Но она упорно молчит об этом, ибо тоже не
выносит того, что "рассказывают безумие и смерть", кладущие конец всяким
приспособлениям. Чтоб выйти с честью из трудного положения, умозрительная
философия отсылает нас к морали, которая обладает волшебным искусством
превращать неизбежное в должное и даже желанное и таким образом парализует в
нас все силы сопротивления. Приведенные выше слова Киргегарда из его "Жала в
плоть" с жуткой наглядностью показывают нам состояние человека, вверившегося
"чистому разуму": он как в кошмаре чувствует, что на него надвигается
страшное чудовище, и не в силах пошевелить ни одним членомccxxiii. Что
держит его в этом оцепенении? Что сковало и поработило его волю? Киргегард
нам ответил: Ничто.
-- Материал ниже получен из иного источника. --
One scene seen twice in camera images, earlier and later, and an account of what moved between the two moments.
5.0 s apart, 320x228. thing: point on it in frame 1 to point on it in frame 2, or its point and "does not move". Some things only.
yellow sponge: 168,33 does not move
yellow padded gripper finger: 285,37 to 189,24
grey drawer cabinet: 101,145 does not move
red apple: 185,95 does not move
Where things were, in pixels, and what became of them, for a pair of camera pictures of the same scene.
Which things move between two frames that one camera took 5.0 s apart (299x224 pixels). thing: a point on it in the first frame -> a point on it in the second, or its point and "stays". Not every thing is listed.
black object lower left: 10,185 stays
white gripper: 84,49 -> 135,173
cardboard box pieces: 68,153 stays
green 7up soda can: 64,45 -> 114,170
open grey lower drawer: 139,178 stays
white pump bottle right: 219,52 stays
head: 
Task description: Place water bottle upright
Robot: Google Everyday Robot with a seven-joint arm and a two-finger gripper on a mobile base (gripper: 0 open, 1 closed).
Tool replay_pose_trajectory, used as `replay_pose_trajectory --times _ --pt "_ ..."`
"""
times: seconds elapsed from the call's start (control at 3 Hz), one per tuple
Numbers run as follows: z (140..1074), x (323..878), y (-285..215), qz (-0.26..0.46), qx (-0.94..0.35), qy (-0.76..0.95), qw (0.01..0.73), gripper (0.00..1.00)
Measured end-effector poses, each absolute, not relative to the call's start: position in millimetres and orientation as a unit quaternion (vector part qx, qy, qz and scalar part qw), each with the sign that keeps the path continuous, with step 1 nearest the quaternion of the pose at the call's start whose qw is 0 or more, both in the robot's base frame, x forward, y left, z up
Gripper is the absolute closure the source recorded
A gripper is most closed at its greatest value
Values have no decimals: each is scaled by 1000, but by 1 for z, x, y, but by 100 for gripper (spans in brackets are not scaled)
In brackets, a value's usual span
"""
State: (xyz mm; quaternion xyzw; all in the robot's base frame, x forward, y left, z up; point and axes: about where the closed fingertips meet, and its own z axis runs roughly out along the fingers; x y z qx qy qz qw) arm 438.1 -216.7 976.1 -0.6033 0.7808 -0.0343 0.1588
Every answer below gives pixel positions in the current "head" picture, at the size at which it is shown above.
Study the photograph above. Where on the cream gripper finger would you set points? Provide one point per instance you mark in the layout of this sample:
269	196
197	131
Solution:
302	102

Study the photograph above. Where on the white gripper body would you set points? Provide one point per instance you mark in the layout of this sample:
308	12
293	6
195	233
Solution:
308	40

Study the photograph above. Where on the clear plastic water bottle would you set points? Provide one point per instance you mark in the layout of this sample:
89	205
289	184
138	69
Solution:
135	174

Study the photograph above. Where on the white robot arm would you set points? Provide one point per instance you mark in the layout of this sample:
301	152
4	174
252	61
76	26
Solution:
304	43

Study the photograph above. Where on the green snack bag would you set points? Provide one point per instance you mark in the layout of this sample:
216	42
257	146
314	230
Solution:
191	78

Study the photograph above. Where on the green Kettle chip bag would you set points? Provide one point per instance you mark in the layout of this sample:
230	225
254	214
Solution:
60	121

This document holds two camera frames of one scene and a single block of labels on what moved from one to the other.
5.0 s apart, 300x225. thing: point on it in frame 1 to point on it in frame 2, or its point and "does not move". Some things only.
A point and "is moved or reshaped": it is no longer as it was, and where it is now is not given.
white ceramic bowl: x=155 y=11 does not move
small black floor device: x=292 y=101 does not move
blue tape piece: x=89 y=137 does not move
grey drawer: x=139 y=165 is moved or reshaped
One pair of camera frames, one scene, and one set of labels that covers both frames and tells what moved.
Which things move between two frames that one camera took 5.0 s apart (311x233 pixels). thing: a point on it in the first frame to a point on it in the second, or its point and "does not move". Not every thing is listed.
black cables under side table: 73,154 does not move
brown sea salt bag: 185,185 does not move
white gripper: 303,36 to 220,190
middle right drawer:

Он ясно видит, что власть, покорившая его, что власть,
покорившая всех нас, есть власть чистого Ничто, - но преодолеть страх пред
Ничто, найти то слово, сделать тот жест, который бы рассеял его чары, он не
может. Он ищет все новых "знаний", он пытается возвышающими назидательными
речами внушить себе убеждение, что в готовности безропотно и даже радостно
выносить выпадающие на нашу долю ужасы - наше завидное назначение, он с
остервенением призывает на себя новые ужасы, в надежде, что с ними придет
забвение об утраченной свободе. Но ни "диалектика", ни "назидания" не
оправдывают возлагавшихся на них надежд. Наоборот - оцепенение духа и
бессилие воли все растут, Знание доказывает, что все возможности кончены,
назидания возбраняют борьбу. Движение же, веры, единственное, которое могло
бы выбросить его за пределы сверхъестественно завороженного мира, ему
сделать не дано. Ничто продолжает свое ничтожащее дело; страх пред Ничто
мешает человеку сделать то, что могло бы спасти его.
Значит ли это, что наступил конец, последний конец, что умозрительная
философия с ее истинами и пытками владеет миром и что родившаяся из умного
зрения мораль покорности есть все, на что может человек рассчитывать?
К кому с этими вопросами обратиться? Киргегард отверг библейского змея,
но Паскаль не побоялся говорить о сверхъестественном оцепенении человека. Но
если Киргегард верно разглядел, что человеческое познание держится только
страхом пред Ничто, то правы ли мы, когда мы так настойчиво стремимся
очистить Св. Писание от "сверхъестественного", и в угоду кому мы это делаем?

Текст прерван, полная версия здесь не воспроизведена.